» **TASK GOAL**
Each line below is to be set down again exactly.

*** DATA SEGMENT Section Begins ***

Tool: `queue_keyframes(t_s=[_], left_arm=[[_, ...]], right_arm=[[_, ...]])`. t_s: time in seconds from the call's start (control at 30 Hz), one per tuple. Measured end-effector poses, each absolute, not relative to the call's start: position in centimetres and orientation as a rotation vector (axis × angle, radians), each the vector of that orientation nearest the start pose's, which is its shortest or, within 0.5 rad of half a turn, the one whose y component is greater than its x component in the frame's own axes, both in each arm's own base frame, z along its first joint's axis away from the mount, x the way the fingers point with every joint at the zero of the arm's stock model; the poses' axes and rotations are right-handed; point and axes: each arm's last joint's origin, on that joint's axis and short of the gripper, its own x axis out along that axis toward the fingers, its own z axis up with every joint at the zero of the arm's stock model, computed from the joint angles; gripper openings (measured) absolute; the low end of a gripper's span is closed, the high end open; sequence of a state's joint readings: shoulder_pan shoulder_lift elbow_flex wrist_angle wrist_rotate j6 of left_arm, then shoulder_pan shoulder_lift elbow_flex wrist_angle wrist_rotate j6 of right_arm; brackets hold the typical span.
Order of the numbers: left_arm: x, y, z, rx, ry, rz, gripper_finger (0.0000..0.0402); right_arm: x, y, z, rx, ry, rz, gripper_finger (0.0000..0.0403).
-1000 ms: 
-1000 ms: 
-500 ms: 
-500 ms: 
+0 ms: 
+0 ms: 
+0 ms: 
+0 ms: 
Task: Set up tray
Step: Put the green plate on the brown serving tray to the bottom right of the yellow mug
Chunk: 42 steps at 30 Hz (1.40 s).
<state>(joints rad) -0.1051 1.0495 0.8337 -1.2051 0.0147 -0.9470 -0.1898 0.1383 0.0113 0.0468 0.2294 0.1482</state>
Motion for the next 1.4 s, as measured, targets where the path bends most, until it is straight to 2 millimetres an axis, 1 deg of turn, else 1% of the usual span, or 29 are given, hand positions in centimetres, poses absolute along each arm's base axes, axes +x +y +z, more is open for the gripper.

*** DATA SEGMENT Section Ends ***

» **ANSWER BELOW**
Tool: `queue_keyframes(t_s=[_], left_arm=[[_, ...]], right_arm=[[_, ...]])`. t_s: time in seconds from the call's start (control at 30 Hz), one per tuple. Measured end-effector poses, each absolute, not relative to the call's start: position in centimetres and orientation as a rotation vector (axis × angle, radians), each the vector of that orientation nearest the start pose's, which is its shortest or, within 0.5 rad of half a turn, the one whose y component is greater than its x component in the frame's own axes, both in each arm's own base frame, z along its first joint's axis away from the mount, x the way the fingers point with every joint at the zero of the arm's stock model; the poses' axes and rotations are right-handed; point and axes: each arm's last joint's origin, on that joint's axis and short of the gripper, its own x axis out along that axis toward the fingers, its own z axis up with every joint at the zero of the arm's stock model, computed from the joint angles; gripper openings (measured) absolute; the low end of a gripper's span is closed, the high end open; sequence of a state's joint readings: shoulder_pan shoulder_lift elbow_flex wrist_angle wrist_rotate j6 of left_arm, then shoulder_pan shoulder_lift elbow_flex wrist_angle wrist_rotate j6 of right_arm; brackets hold the typical span.
Order of the numbers: left_arm: x, y, z, rx, ry, rz, gripper_finger (0.0000..0.0402); right_arm: x, y, z, rx, ry, rz, gripper_finger (0.0000..0.0403).
-1000 ms: 
-1000 ms: 
-500 ms: 
-500 ms: 
+0 ms: 
+0 ms: 
+0 ms: 
+0 ms: 
Task: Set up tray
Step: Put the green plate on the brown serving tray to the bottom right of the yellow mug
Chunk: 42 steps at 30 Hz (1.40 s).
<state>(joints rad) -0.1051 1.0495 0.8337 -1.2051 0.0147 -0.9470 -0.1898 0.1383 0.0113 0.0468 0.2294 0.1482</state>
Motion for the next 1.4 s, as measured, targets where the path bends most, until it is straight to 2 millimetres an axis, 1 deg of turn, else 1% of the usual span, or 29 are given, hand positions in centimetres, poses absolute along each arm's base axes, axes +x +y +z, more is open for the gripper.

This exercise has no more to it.